Author: Jon

  • Data Mining the Web

    An interesting article today on MSNBC titled “Online search engines lift cover of privacy“, and the “InfoPorn” section of February’s Wired (can’t find a link, sorry) highlighting identity theft motivated me to write about a topic I’ve been thinking about for a while now: data mining the Web.

    The article talks about the absurd amount of information that is freely available on the Web, and how much of it is accessible through Google—and then calls using Google to find this data “Google hacking.” I think a more accurate term would be Google mining—there’s really no mad hacker v00d00 ski11z involved, and let’s face it, being able to run a realtime query against a massive database containing billions of pieces of information is really the essence of data mining.

    What got me thinking about mining the Web? Most recently, social networking software, and the data such software collects from its users. As I’ve written before, what a useful social networking system will do (among other things) is allow you to crawl the relationships among people and be able to drill-down by varying degrees into their data/life/online platform. But you know, you can already essentially do this with nothing more than a Web browser; it all goes back to the fact that there is an absurd amount of information freely and publicly available on the Web—much of it cheerfully self-published by people who should know better.

    Example? Resumes. You’ve all seen them; half the personal sites out there have an online resume page, and you can find at least 45,300 more by searching Google for “resume.doc”. On average, they contain a shocking amount of personal information: what schools you went to, and when; who employed you, and when; your address and phone number; your skills; sometimes your Social Security number. Tip of the iceberg.

    You can find out a lot about someone simply by reading their blog. My own is no exception, I’m sure, but sometimes even I’m amazed about how much personal detail people will reveal online.

    And did you know you can search for wishlists at Amazon.com and often a user’s wishlist will also contain their birthday and the city and state in which they live? If that doesn’t work, try finding someone’s birthday on Anybirthday.com—they boast having over 130 million entries gleaned from public records.

    Here’s where it gets tricky. The MSNBC article takes an alarmist tone, and in part it’s right to do so: companies and people that leave sensitive documents published on a crawler-accessible Web page are in danger of having their privacy violated. However, a lot of the information that’s out there is already public information, or information that’s freely volunteered by people and becomes public. Google is merely a tool that aggregates this information into one source. And me? Hell, I love Google, I frankly think it’s amazing. And I’m an information junkie, I salivate over the data mining possibilities—and I’ve got ideas rolling around my head on what could be done with this data, ways it can be manipulated, and linked, and so on.
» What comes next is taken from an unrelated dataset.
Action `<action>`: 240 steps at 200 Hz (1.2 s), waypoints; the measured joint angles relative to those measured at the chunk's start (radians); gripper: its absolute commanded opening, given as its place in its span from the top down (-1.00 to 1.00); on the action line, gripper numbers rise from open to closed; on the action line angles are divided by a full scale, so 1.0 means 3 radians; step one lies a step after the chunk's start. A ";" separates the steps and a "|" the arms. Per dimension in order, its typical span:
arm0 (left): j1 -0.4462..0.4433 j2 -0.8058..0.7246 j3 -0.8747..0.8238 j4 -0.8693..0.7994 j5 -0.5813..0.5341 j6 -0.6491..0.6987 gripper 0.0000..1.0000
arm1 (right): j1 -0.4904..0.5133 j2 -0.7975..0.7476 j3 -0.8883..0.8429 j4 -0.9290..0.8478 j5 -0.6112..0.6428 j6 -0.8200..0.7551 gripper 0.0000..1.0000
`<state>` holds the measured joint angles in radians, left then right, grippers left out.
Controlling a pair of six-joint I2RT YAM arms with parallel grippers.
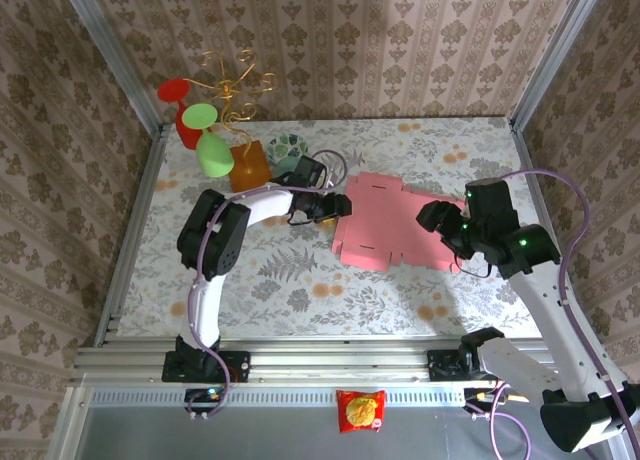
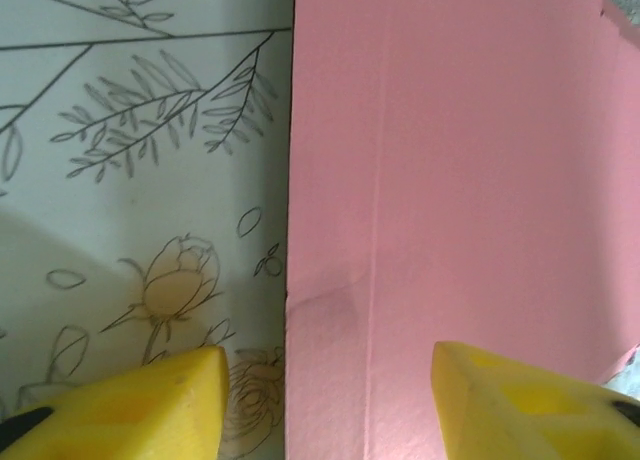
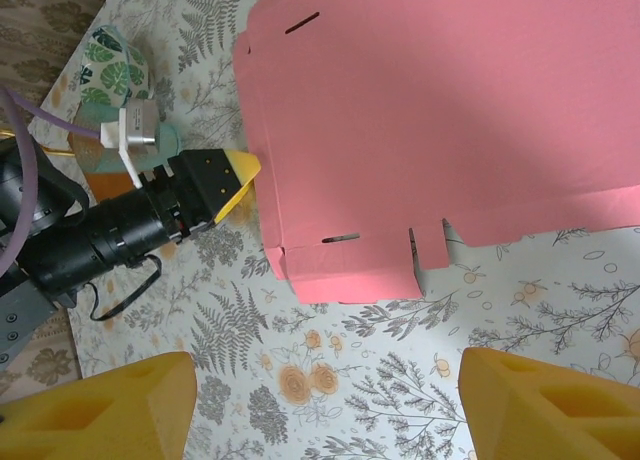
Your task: Fold the paper box
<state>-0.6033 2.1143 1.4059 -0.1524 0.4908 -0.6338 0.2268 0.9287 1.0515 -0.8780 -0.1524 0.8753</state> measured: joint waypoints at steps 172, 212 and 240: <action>-0.0158 -0.1071 -0.0491 0.1029 -0.0476 -0.1537 1.00 | 0.0041 0.0276 -0.0014 0.0149 -0.0053 -0.0025 -0.35; -0.0219 -0.1099 -0.0491 0.0991 -0.0590 -0.1774 1.00 | 0.0109 0.0324 -0.0128 0.0394 -0.0081 0.0233 -0.55; -0.0235 -0.1099 -0.0491 0.0982 -0.0617 -0.1845 1.00 | 0.0136 0.0118 -0.0713 0.0913 -0.0169 0.0833 -0.63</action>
<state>-0.6739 1.7847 1.2587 0.1421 0.3058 -1.1873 0.2676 0.9642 0.8375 -0.6041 -0.2031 1.1252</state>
    We’ve barely scratched the surface when it comes to mining the Web—I think the untapped possibilities we’re sitting on are enormous, potentially dwarfing anything we’ve previously encountered. Google is a first step.

    What’s next?

  • Content Management: Bootstrapping

    I’ve been bootstrapping the code for my Personal Publishing System (nicknamed “Spokane”) that I wrote about here and here, and since I had intended this to be an open process that I’d blog about, I’m writing up some of what I’m doing and my thoughts on how to do it. (more…)

  • Quick linking

    Here’s something interesting: my blog entry on Bend WinterFest is now the number 4 result on Google when searching for “Bend winterfest“—less than two weeks after I posted it. Damn, that’s fast.

  • Formatting changes

    I love templates. I was able to make some changes to the site formatting in mere minutes thanks to templates. Change two files, and it all propagates throughout the site. Lovely.

    I use a modified version of the Template class from the PHP Base Library for just about any PHP programming project I work on any more. I’ve looked into other, similar classes for PHP but haven’t really found anything that comes close to the PHP Base Library Template.
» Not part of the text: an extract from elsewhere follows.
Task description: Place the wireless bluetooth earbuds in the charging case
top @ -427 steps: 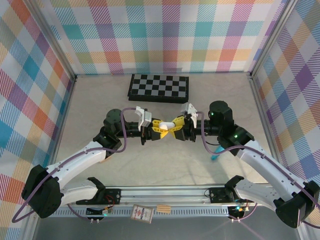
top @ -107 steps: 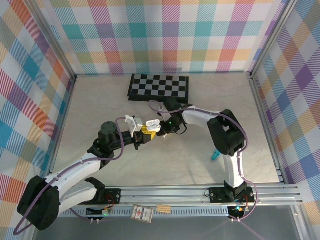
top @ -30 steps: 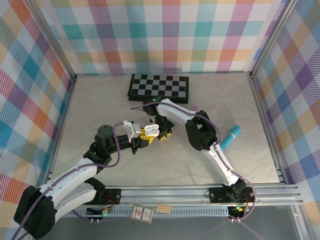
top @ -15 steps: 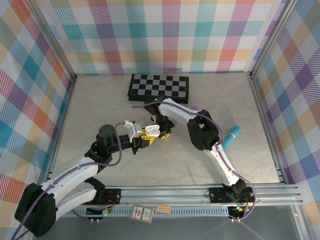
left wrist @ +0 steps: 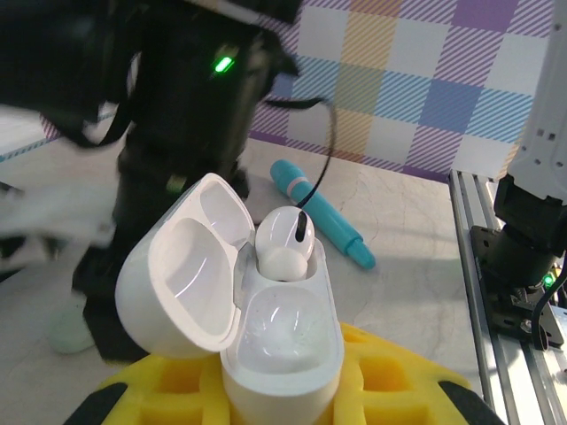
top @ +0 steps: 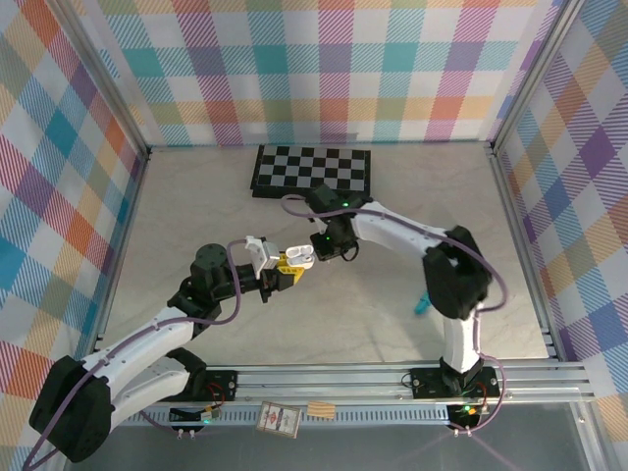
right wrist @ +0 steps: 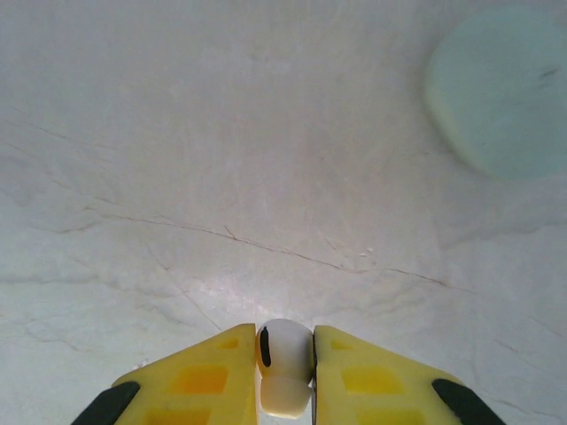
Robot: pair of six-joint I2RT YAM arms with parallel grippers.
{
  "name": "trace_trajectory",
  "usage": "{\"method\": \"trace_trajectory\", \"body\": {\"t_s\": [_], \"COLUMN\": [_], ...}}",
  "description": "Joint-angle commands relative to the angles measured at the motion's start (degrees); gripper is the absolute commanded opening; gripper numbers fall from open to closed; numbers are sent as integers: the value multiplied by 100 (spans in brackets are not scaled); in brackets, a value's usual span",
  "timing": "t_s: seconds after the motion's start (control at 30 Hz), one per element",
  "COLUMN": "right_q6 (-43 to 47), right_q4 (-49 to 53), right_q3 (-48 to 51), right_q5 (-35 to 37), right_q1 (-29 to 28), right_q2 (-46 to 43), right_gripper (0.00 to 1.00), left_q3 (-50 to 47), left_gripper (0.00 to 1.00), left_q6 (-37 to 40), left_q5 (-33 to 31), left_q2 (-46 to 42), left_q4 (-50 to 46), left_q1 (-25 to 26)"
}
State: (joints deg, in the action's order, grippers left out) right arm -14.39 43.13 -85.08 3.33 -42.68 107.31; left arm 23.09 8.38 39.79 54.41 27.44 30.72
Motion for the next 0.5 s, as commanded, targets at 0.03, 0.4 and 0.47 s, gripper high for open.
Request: {"method": "trace_trajectory", "body": {"t_s": [0.03,0.4,0.47], "right_q6": [31,754,931], "right_q4": [-1138,-2383,-2459], "right_q3": [767,2047,2140], "right_q5": [175,-208,-403], "right_q1": [92,138,125], "right_q2": [-979,-3071,-3360], "right_gripper": [19,19,20], "left_q3": [134,304,336], "left_gripper": [0,0,0], "left_q6": [-116,-354,-425], "left_q5": [17,-29,-21], "left_q2": [131,652,770], "left_q4": [416,685,758], "left_q1": [66,66,76]}}
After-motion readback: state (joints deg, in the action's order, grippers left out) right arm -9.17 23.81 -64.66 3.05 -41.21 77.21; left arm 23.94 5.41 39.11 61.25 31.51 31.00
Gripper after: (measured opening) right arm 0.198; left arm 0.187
    I’ve never gotten into using Smarty largely because from what I know of it, it doesn’t fit my needs—it’s overkill for a templating system. (Caveat emptor. I could very well be wrong here.) Here’s a hint: not everything you use a template for needs to be/should be/can be compiled into PHP, which is what Smarty does. I can use my hacked Template class to build any kind of files, like my RSS file—not just PHP and HTML. Plus it’s very easy to use and it’s not burdened down with all the additional template scripting code (yeah, code) that Smarty allows.
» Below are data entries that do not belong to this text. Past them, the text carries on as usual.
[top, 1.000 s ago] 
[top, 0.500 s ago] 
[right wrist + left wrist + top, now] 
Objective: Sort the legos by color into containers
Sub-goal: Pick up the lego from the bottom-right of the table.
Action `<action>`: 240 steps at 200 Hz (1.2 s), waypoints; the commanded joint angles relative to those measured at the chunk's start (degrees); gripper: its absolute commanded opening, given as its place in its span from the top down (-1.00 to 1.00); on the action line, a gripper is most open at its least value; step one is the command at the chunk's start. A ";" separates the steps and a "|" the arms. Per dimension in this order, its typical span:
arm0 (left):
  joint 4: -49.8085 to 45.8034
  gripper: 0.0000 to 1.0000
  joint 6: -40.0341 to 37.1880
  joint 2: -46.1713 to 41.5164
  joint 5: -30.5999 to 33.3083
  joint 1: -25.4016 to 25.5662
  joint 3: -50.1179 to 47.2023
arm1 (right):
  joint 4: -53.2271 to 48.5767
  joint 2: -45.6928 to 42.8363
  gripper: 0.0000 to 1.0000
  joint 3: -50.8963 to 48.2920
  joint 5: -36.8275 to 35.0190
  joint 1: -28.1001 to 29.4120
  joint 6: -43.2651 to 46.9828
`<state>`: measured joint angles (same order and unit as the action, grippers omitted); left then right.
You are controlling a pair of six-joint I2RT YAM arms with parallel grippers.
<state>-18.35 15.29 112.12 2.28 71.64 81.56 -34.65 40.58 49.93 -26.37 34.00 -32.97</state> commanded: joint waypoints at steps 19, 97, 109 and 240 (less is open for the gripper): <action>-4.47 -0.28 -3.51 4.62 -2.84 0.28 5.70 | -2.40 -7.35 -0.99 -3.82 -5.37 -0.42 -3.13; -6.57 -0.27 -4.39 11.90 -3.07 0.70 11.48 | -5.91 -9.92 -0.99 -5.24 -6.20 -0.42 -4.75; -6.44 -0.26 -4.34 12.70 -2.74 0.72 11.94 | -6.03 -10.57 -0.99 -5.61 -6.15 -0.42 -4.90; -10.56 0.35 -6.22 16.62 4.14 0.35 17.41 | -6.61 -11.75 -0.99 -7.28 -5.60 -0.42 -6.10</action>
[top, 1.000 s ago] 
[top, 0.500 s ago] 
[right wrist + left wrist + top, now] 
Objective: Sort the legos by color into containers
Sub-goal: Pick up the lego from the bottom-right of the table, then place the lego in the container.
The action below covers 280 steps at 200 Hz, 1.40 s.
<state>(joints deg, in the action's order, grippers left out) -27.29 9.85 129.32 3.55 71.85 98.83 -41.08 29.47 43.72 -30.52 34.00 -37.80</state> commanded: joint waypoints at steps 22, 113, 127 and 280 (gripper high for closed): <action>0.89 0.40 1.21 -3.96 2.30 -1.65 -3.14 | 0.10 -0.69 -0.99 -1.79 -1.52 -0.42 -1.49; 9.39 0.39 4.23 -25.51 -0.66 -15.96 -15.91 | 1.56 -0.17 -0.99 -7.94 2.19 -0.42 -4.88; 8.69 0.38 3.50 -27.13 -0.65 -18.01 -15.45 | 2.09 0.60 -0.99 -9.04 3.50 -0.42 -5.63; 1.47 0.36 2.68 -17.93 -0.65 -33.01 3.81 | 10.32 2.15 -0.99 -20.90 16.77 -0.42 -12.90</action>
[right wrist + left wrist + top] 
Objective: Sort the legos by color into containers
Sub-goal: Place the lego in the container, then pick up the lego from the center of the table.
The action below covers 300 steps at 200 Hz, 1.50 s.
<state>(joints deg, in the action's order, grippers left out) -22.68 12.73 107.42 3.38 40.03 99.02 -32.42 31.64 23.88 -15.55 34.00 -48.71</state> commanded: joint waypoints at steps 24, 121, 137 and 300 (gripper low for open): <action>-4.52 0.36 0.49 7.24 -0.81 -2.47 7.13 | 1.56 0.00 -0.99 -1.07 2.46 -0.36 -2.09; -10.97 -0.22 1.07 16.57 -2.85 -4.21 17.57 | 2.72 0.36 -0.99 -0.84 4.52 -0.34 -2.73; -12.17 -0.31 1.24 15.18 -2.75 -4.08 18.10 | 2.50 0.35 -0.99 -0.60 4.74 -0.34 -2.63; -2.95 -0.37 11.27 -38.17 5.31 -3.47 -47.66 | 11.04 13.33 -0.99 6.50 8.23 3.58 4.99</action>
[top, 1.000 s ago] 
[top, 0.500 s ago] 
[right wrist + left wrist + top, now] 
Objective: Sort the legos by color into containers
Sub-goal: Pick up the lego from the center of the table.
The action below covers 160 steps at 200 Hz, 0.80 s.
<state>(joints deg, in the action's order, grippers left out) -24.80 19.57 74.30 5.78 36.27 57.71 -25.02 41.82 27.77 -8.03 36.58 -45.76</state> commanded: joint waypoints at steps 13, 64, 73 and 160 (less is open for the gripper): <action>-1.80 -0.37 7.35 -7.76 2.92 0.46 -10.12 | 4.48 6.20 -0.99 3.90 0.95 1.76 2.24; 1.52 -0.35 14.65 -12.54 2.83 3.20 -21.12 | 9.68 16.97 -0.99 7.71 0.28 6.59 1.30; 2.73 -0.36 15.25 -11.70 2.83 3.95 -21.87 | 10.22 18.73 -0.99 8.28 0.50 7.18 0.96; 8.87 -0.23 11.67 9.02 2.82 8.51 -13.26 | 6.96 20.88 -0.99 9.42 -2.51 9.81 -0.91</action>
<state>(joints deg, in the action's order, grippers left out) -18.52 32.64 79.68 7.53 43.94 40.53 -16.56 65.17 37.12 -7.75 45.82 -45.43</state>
    For my money, if you’re working with Smarty, you might as well just forego it entirely and code in native PHP. But that’s just me.

  • Movable Type Rant

    Great rant on Kuro5hin titled “Why your Movable Type blog must die“. Made me laugh. Worthy of Dennis Miller during his ranting heyday.

    You are all pretentious twats

    Every last one of you. You’re all latte-sipping, iMac-using, suburban-living tertiary-industry-working WASPs who offer absolutely no new insights on anything whatsoever apart from maybe one specialist field if we’re lucky. Most of you think that you’re writing original content and that you’re making a contribution by licensing your spewings under Creative Commons “Some Rights Reserved” licences, just because it’s the hip thing to do. You think you know all there is to say about blogging because you understand the concept of HTML and CSS, but the horrible truth is that 40% of you are all using the same shitty default layout. Then you take pictures of yourselves looking pensive or making vague allusions to mythology.

    Of course, I can’t claim to be much better as a blogger than some of the caricature portraits in this rant, but at least I don’t use Movable Type. :)

  • Subtle Themes

    I notice some subtle yet interesting themes cropping up in a couple of the blogs I read in the last couple of days. Joi Ito posted about having lunch with Seth Lloyd and discusses, among other things, entropy and information theory. Over on ongoing, Tim Bray publishes a photo essay on the beauty of decay and entropy.

  • Social software again

    All the hooplah over Orkut last week got me thinking more about this “social software” phenomenom from sites like Orkut and Friendster. You may remember I’ve ranted about Friendster before. My conclusions at the time were that I could see some value to it, but didn’t know what I could actually do with it.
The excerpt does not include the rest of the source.